Data Archival - text, XML, excel, db output

  • Hi All,

    I would like to know your thoughts and ideas on design that I am working on. I have been asked to design and develop a replacement for DTS packages that we currently use. SSIS is not an option. So, here are some details about the problem:

    Environment: SQL Server 2008

    Problem Description:

    1.There are about 50 DTS packages (possibly growing) that were created in 2000 to move data from tables to either CSV or XML files, occasionally to another database’s table.

    2.About 30 of these follow this pattern:

    a.Get parameters e.g. date, status, directory name, file name

    b.Pass above parameters from Step 2a to a SP, get some output parameters back and pass to next statement

    c.Select all records from a table that meet above criteria. So, query looks like:

    SELECT * FROM TABLE_NAME WHERE Col1 <= @Date AND Col2 = @status

    d.Write records from Step 2a in a CSV file using DTS Text destination control.

    e.Call a stored procedure (SP) to remove above records from the table by passing parameters from Step 2a.

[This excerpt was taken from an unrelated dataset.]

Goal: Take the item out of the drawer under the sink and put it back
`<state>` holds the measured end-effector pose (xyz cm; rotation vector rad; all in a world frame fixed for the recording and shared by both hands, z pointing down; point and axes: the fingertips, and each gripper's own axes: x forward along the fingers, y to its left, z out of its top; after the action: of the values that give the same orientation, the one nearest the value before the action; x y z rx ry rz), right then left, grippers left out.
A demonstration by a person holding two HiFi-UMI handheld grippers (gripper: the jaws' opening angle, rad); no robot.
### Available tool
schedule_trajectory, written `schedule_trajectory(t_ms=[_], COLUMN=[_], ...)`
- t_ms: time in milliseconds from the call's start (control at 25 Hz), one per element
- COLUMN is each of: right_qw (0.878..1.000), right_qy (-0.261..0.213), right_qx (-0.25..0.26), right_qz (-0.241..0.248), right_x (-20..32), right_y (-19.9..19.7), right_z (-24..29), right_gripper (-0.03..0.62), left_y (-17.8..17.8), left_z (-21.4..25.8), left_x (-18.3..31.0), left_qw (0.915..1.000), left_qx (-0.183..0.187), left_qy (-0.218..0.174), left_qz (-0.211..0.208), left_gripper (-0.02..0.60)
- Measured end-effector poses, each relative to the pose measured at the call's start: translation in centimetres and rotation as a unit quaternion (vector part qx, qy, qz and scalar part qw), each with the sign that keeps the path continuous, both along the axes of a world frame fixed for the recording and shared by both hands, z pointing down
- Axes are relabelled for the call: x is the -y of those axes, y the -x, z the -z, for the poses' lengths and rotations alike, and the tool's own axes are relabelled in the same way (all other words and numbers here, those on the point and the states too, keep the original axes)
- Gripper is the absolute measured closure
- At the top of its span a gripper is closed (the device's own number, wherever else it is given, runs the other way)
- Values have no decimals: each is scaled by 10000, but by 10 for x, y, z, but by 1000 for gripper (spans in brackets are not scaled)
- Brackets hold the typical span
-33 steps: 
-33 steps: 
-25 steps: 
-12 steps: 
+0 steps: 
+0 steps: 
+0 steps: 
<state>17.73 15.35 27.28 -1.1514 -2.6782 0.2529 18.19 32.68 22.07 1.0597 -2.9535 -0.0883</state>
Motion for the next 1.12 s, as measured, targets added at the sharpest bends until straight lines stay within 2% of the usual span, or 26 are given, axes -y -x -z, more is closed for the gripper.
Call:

    They repeat Steps 2a through Step 2d for different table and write a new CSV file for each table. In one DTS package there could be just one table and in another there could be 15 tables.

    3.Another 10 of these follow this pattern:

    a.Get parameters e.g. date, directory name, file name

    b.Pass above parameters to a SP that returns an XML

    c.Using an ActiveX script write this XML to an XML file.

    d.Call another SP to do some clean up of data from table.

    Again, repeat Steps 3a through 3d for different tables and write a new XML file for each table. Same thing here too… the number of tables reference depends on the DTS package.

    4.Another 5 do this:

    a.Get parameters e.g. date, directory name, file names

    b.Pass above parameters from Step 2a to a SP, get some output parameters back and pass to next statement

    c.Execute a SQL statement with above parameters

    d.Write output from 4b to a text file separated by with # as delimiter

    e.Read the text file written in Step 4d

    f.Connect to another database and dump that data to a table.

    g.Call a set of SPs in the new database.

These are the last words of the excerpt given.